• **THE PROBLEM**: Please retype, word for word, the line containing "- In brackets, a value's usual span" and every line after it through the end of the records, leaving out all pictures.
-- THE DATA follows --
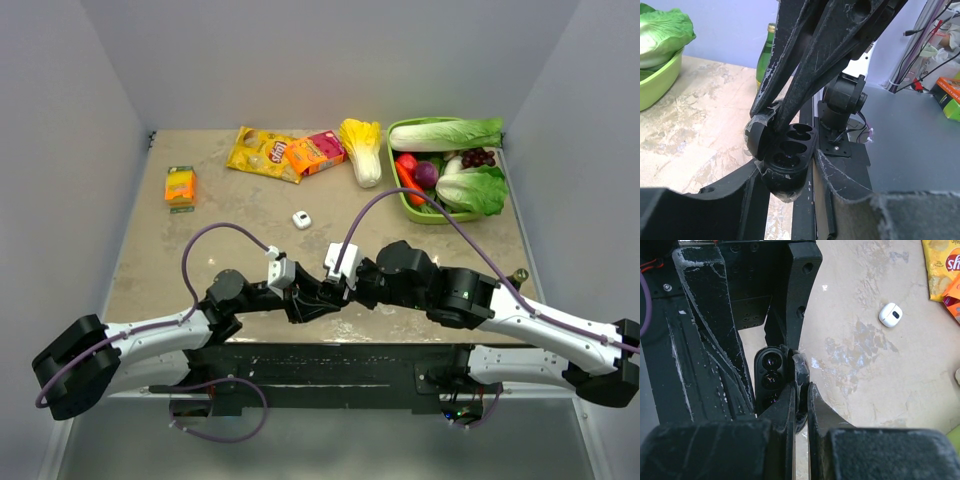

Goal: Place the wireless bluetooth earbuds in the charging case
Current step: Adjust the charging case, then pick up the earbud from the center of the board.

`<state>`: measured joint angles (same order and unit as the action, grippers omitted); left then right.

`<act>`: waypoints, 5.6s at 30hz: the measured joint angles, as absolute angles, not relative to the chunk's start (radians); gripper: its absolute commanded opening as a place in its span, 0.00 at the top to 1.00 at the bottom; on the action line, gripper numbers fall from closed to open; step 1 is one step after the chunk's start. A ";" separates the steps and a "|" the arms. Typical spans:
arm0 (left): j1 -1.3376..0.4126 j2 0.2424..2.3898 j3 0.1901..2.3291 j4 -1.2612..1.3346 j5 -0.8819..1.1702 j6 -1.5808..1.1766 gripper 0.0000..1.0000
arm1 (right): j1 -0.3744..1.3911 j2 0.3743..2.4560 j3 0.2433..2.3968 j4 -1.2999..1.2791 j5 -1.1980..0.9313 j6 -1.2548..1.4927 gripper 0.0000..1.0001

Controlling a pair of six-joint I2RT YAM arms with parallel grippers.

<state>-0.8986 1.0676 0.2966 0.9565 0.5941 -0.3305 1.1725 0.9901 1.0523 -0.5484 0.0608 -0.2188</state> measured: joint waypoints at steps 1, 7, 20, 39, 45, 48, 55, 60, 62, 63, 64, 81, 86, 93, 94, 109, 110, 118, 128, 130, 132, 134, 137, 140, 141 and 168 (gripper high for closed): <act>-0.899 1.068 0.297 0.957 0.595 -0.331 0.91 | 1.172 0.990 1.052 -0.548 0.061 -0.220 1.00; -0.897 1.068 0.295 0.964 0.597 -0.333 1.00 | 1.173 0.993 1.052 -0.548 0.061 -0.221 1.00; -0.897 1.076 0.261 1.049 0.593 -0.356 1.00 | 1.178 0.996 1.052 -0.511 0.068 -0.150 0.28; -0.897 0.831 0.074 1.069 0.406 -0.324 1.00 | 1.044 0.831 0.905 -0.249 0.344 0.180 0.02; -0.897 0.531 0.050 0.981 0.264 -0.293 1.00 | 0.978 0.937 0.708 -0.178 0.205 0.313 0.32; -0.897 0.441 0.050 0.952 0.219 -0.287 1.00 | 0.981 1.040 0.653 -0.140 0.128 0.340 0.53; -0.897 0.428 0.050 0.908 0.175 -0.287 1.00 | 0.981 1.201 0.612 -0.026 0.030 0.357 1.00; -0.897 0.478 0.050 0.912 0.175 -0.288 1.00 | 0.981 1.304 0.585 0.074 -0.021 0.360 1.00; -0.897 0.497 0.050 0.911 0.175 -0.289 1.00 | 0.981 1.346 0.579 0.097 -0.039 0.360 1.00; -0.897 0.502 0.050 0.911 0.175 -0.292 1.00 | 0.981 1.366 0.579 0.105 -0.045 0.360 1.00; -0.897 0.504 0.050 0.911 0.175 -0.293 1.00 | 0.981 1.385 0.579 0.115 -0.048 0.360 1.00; -0.897 0.490 0.050 0.895 0.170 -0.295 1.00 | 0.976 1.440 0.618 0.143 0.017 0.377 0.50; -0.897 0.484 0.050 0.893 0.169 -0.295 1.00 | 0.965 1.483 0.659 0.146 0.024 0.376 0.50; -0.897 0.468 0.050 0.891 0.166 -0.295 1.00 | 0.939 1.540 0.677 0.144 0.033 0.373 0.51; -0.897 0.467 0.050 0.890 0.166 -0.295 1.00 | 0.936 1.545 0.677 0.145 0.033 0.373 0.51; -0.897 0.480 0.050 0.888 0.163 -0.295 1.00 | 0.934 1.586 0.688 0.172 0.013 0.367 0.51; -0.897 0.482 0.050 0.888 0.163 -0.295 1.00 | 0.934 1.586 0.688 0.173 0.012 0.367 0.51; -0.897 0.503 0.050 0.889 0.163 -0.295 1.00 | 0.934 1.594 0.688 0.185 0.007 0.366 0.52; -0.897 0.514 0.050 0.896 0.163 -0.296 1.00 | 0.934 1.610 0.688 0.217 -0.003 0.366 0.52; -0.897 0.516 0.050 0.897 0.163 -0.296 1.00 | 0.934 1.611 0.688 0.218 -0.006 0.365 0.51; -0.897 0.521 0.050 0.897 0.163 -0.296 1.00 | 0.934 1.611 0.687 0.219 -0.014 0.366 0.51; -0.897 0.524 0.050 0.897 0.164 -0.296 1.00 | 0.934 1.611 0.685 0.224 -0.017 0.365 0.51; -0.897 0.525 0.050 0.897 0.164 -0.296 1.00 | 0.934 1.610 0.680 0.231 -0.018 0.366 0.51; -0.897 0.526 0.050 0.897 0.164 -0.296 1.00 | 0.934 1.607 0.676 0.235 -0.017 0.365 0.50; -0.897 0.526 0.050 0.897 0.164 -0.296 1.00 | 0.934 1.605 0.673 0.236 -0.017 0.365 0.50; -0.897 0.539 0.050 0.903 0.169 -0.297 1.00 | 1.021 1.583 0.664 0.196 0.076 0.348 0.59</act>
<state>-0.8970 0.5392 0.0502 0.9031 0.1692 -0.2966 1.0210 1.5826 0.6640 0.1955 0.0761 0.3477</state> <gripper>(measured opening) 0.348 0.447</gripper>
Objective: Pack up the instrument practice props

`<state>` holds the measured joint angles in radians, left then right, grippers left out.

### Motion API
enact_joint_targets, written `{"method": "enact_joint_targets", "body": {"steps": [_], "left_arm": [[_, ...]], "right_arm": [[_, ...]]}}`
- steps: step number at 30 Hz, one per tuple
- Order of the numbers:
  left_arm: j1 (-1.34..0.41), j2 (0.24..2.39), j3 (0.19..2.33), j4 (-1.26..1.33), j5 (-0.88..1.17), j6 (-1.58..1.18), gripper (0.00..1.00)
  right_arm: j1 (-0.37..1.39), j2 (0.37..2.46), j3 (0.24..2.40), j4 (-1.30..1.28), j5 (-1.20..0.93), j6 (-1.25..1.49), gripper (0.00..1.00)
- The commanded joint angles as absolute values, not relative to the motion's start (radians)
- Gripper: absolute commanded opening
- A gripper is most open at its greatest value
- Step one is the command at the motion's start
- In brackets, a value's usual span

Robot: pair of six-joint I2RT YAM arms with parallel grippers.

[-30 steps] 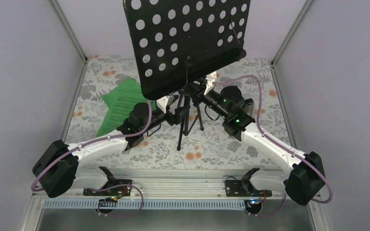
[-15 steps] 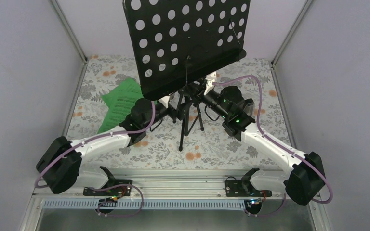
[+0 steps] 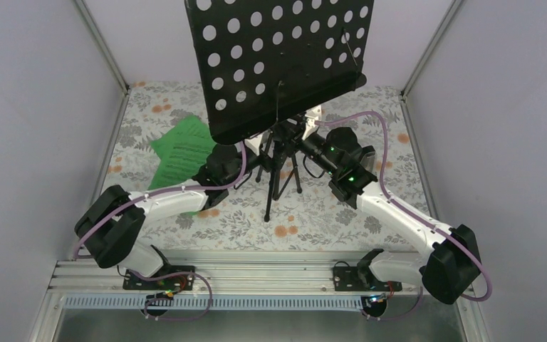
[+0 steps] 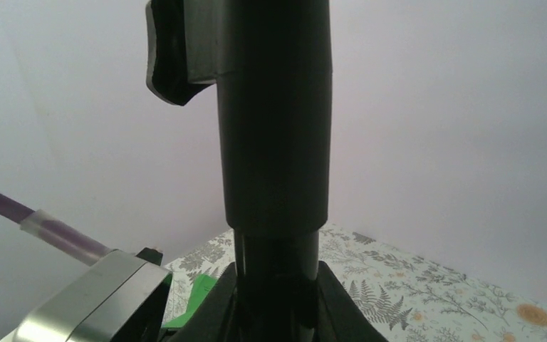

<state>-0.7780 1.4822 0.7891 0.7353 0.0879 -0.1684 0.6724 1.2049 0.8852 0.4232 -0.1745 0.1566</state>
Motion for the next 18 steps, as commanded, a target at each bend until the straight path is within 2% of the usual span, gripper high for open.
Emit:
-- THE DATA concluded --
• **EXPECTED ANSWER**:
- In brackets, a value's usual span

Robot: pair of six-joint I2RT YAM arms with parallel grippers.

[-30 steps] 
[-15 steps] 
[+0 steps] 
[+0 steps] 

<state>-0.7780 1.4822 0.7891 0.7353 0.0879 -0.1684 0.6724 1.2049 0.8852 0.4232 -0.1745 0.1566</state>
Motion for the next 18 steps, as commanded, a target at each bend until the straight path is within 2% of the usual span, gripper high for open.
Emit:

A complete answer has now been given.